Pivotal HD leverages HAWQ, which EMC describes as the culmination of ten years’ worth of research into data management and related areas. It’s an SQL parallel-database layer atop the Hadoop Distributed File System (HDFS), which EMC claims will allow Pivotal HD to process query workloads with an exponentially higher degree of improvement over other vendors’ SQL-like services layered atop Hadoop.
Unlike those services, HAWQ is integrated with the HDFS as a single system, which spares users from having to shuttle data between multiple systems or relying on connectors that require the same datasets to be stored in multiple locations. A platform that can make SQL queries work seamlessly with Hadoop, of course, would prove invaluable for companies trying to gain insight from different types of data spread across multiple systems.
As part of extending HDFS, HAWQ includes features such as Dynamic Pipelining (a query optimizer), support for common Hadoop formats, and programmable analytics.
While Apache Hadoop is open-source, it’s a big question whether EMC will open up HAWQ and the other technologies layered atop it; given how those technologies give EMC something of a competitive advantage (at least among those organizations that like to crunch their data with a little more speed), it seems likely that EMC will do its level best to keep at least some portions of Pivotal HD proprietary.

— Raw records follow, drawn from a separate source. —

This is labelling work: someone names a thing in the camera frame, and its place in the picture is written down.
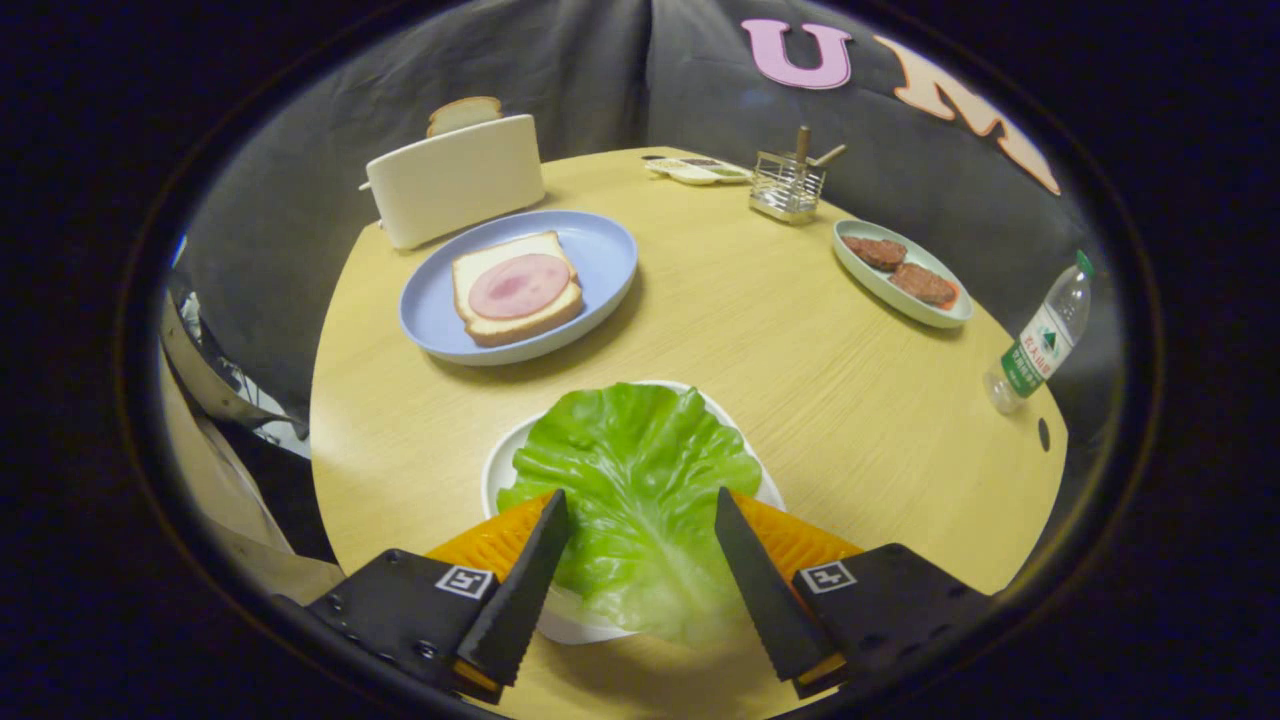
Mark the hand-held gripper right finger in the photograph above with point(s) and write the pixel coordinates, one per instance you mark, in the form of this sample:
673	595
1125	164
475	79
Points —
765	600

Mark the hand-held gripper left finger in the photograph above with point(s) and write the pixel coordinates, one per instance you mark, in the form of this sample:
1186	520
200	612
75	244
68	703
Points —
515	600

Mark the green lettuce leaf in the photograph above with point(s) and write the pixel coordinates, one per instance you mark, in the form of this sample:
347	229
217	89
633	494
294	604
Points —
640	480

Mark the brown-crust toast slice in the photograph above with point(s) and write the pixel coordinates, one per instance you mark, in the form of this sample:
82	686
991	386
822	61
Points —
463	113

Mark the white rectangular plate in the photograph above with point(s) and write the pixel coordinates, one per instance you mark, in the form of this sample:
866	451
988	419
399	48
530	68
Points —
500	470

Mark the white bread slice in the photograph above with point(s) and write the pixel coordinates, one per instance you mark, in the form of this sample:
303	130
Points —
500	325

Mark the pink ham slice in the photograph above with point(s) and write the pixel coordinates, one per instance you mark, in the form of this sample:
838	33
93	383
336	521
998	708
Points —
518	286

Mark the pale green oval plate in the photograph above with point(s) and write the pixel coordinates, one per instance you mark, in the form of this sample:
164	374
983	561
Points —
880	290

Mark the blue round plate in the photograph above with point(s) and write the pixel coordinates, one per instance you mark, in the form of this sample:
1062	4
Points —
605	260

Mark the brown meat patty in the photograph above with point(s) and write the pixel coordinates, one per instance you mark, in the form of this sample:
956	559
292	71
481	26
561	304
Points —
925	285
875	252

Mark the clear plastic water bottle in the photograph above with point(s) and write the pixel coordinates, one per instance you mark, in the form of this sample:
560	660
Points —
1035	350

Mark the white toaster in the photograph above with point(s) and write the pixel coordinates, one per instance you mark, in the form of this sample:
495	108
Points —
455	185

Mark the white divided bean tray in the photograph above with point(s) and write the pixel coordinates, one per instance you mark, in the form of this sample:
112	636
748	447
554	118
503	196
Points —
695	172

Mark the wooden utensil stick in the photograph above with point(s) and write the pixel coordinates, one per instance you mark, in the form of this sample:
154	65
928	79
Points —
832	155
802	142

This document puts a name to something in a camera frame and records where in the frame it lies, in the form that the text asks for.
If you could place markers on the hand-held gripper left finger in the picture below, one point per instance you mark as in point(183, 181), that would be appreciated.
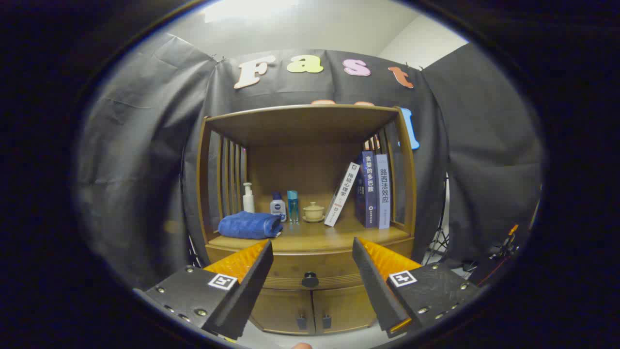
point(252, 291)

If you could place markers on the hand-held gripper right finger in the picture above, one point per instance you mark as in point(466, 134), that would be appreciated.
point(375, 291)

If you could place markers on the black round drawer knob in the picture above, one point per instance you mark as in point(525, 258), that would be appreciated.
point(310, 279)

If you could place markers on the wooden drawer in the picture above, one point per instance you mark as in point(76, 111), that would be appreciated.
point(310, 264)

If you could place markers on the wooden cabinet door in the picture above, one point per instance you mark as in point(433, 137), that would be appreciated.
point(346, 308)
point(281, 310)

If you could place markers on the wooden countertop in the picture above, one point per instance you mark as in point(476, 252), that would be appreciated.
point(315, 232)

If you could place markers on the wooden cabinet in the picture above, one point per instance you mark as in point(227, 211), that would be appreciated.
point(300, 126)

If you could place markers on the blue towel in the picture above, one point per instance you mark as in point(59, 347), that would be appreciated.
point(247, 225)

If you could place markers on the white bottle with blue cap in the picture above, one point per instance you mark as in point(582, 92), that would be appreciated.
point(278, 207)

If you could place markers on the white pump bottle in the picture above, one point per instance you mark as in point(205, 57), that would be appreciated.
point(248, 201)

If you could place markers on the clear blue bottle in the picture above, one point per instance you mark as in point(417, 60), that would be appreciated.
point(292, 206)

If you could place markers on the pale blue book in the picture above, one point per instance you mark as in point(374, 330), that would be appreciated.
point(383, 194)

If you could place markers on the beige lidded tea cup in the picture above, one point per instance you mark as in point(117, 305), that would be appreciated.
point(313, 212)

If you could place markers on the dark blue book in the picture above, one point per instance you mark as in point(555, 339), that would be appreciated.
point(368, 189)

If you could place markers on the white book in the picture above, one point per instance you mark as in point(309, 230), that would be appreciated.
point(341, 194)

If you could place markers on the black device with orange part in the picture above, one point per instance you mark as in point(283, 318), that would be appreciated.
point(503, 247)

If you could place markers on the black backdrop cloth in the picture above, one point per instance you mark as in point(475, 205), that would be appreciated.
point(135, 169)

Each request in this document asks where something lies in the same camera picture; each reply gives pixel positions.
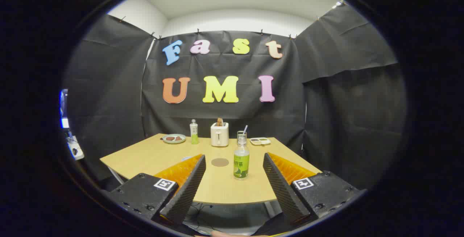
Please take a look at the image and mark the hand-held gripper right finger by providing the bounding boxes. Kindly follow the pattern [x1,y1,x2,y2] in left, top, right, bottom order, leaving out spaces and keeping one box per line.
[263,153,367,226]

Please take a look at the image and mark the white device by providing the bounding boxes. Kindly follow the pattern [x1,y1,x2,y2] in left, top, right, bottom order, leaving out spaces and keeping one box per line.
[66,136,84,161]

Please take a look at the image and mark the small capped green drink bottle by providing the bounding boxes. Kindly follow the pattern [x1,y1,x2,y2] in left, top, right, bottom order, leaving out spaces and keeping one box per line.
[190,119,199,145]

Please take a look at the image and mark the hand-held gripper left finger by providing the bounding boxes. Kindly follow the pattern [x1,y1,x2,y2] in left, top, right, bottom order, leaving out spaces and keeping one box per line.
[103,154,206,226]

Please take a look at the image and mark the black cable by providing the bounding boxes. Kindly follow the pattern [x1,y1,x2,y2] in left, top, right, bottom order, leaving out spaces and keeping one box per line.
[188,204,215,231]

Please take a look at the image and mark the round pale green plate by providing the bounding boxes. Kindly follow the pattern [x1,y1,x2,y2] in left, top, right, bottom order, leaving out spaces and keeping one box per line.
[162,134,186,144]

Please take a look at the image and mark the blue lit monitor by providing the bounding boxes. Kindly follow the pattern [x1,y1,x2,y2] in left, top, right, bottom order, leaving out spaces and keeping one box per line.
[59,89,69,129]

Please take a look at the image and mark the wooden table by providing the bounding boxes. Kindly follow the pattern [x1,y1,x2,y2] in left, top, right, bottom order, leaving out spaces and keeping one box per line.
[100,133,323,205]

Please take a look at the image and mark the white toaster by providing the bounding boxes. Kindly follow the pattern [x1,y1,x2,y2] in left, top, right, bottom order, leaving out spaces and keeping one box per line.
[211,122,229,147]

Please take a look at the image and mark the green label juice bottle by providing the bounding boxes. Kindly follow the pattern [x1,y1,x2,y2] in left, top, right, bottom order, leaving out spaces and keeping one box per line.
[233,137,250,180]

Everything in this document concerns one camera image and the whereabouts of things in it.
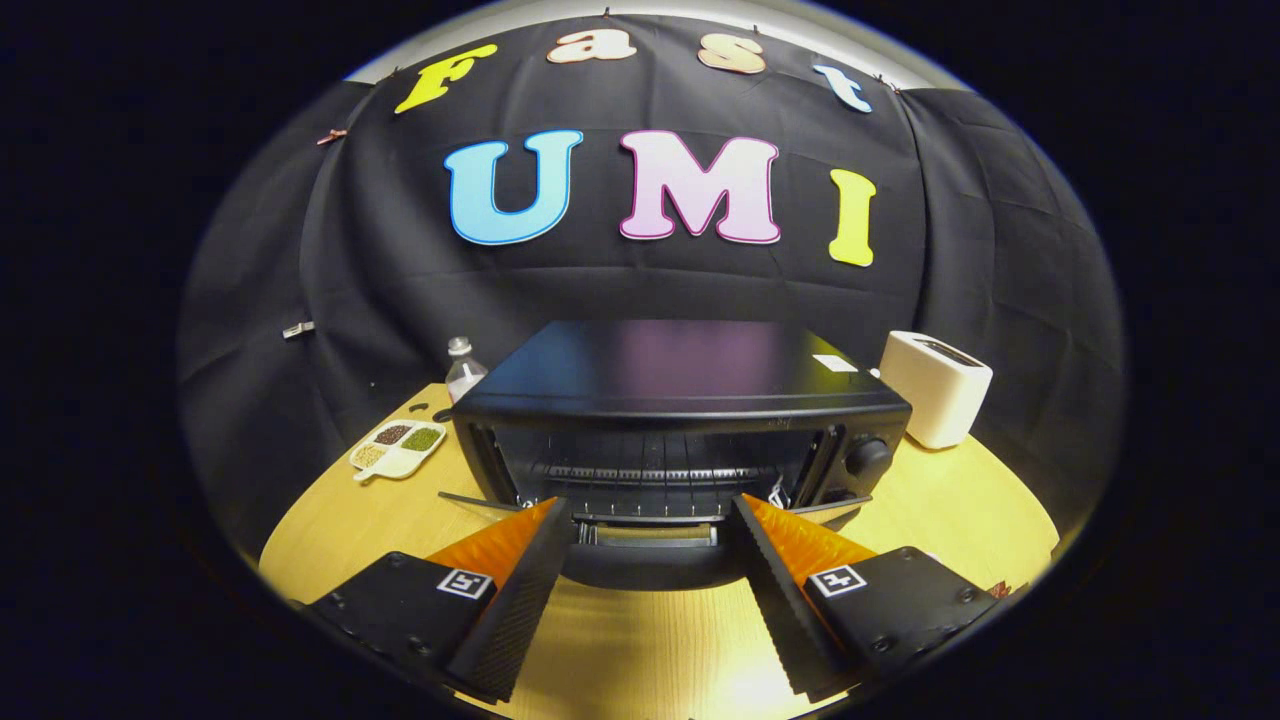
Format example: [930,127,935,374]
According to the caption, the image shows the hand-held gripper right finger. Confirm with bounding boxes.
[730,493,1001,704]

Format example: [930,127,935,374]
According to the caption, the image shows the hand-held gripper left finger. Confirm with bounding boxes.
[303,497,579,704]

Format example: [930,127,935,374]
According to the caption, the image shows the black toaster oven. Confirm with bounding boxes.
[437,320,913,592]

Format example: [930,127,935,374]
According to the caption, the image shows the white toaster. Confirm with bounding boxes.
[879,330,994,450]

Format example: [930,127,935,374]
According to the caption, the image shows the white divided spice dish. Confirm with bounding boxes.
[348,419,447,483]

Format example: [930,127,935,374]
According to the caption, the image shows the clear plastic bottle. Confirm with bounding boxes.
[445,337,489,404]

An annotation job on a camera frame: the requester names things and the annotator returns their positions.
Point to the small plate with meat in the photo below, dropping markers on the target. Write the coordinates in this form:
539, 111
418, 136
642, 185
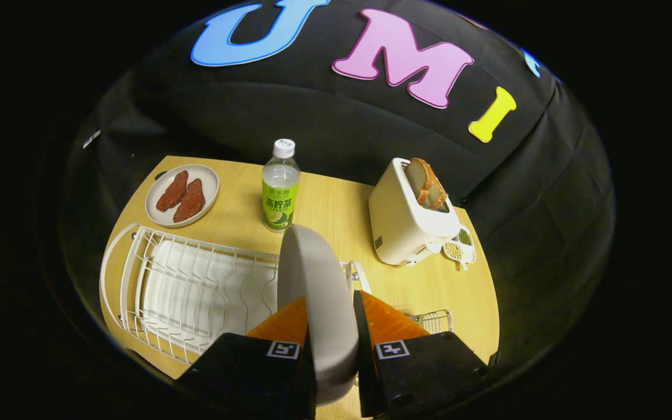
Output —
207, 181

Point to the bread slice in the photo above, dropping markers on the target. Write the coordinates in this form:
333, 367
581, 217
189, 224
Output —
416, 178
438, 195

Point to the white toaster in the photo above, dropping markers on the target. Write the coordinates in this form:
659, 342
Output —
397, 227

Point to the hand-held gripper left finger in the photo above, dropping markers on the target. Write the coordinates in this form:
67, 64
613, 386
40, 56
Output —
242, 373

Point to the white drip tray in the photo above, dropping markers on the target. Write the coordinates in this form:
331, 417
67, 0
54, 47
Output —
207, 291

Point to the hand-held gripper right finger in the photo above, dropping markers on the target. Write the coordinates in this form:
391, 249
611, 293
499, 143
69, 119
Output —
429, 373

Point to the white cloth clip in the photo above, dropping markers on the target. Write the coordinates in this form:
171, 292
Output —
91, 139

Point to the black backdrop cloth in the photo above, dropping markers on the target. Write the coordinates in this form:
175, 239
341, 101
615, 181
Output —
342, 128

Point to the grey white plate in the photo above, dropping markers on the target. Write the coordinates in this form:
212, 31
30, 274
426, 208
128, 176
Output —
327, 303

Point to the white divided bean dish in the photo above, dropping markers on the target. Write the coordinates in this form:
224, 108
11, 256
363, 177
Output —
454, 251

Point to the red meat piece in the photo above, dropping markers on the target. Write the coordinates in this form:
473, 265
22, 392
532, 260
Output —
171, 191
190, 200

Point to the green label drink bottle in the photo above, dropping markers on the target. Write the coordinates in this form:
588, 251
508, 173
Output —
280, 192

EMC and its subsidiaries face significant competition in the Hadoop arena. Cloudera, for example, already offers Impala, an Apache-licensed query engine for data stored in HDFS and HBase; earlier this week, the company also released more auditing and management add-ons to its Hadoop platform. At almost the same moment, Hortonworks released its new Hortonworks Data Platform for Windows, which it claims is the first Hadoop-based platform capable of interoperability across Windows, Linux, and Windows Azure.
But it was Intel that made perhaps the biggest Hadoop-related announcement of the week, with news that it had produced its own Hadoop distribution, built “from the silicon up” to efficiently access and crunch massive datasets. The distribution takes advantage of Intel’s work in hardware, backed by the Intel Advanced Encryption Standard (AES) Instructions (Intel AES-NI) in the Intel Xeon processor; the company also claims its distribution can analyze data at superior speeds.
Of course, every IT vendor dealing in Hadoop claims “superior speeds” for its particular offering. Time will tell whether companies prefer EMC’s take on the framework.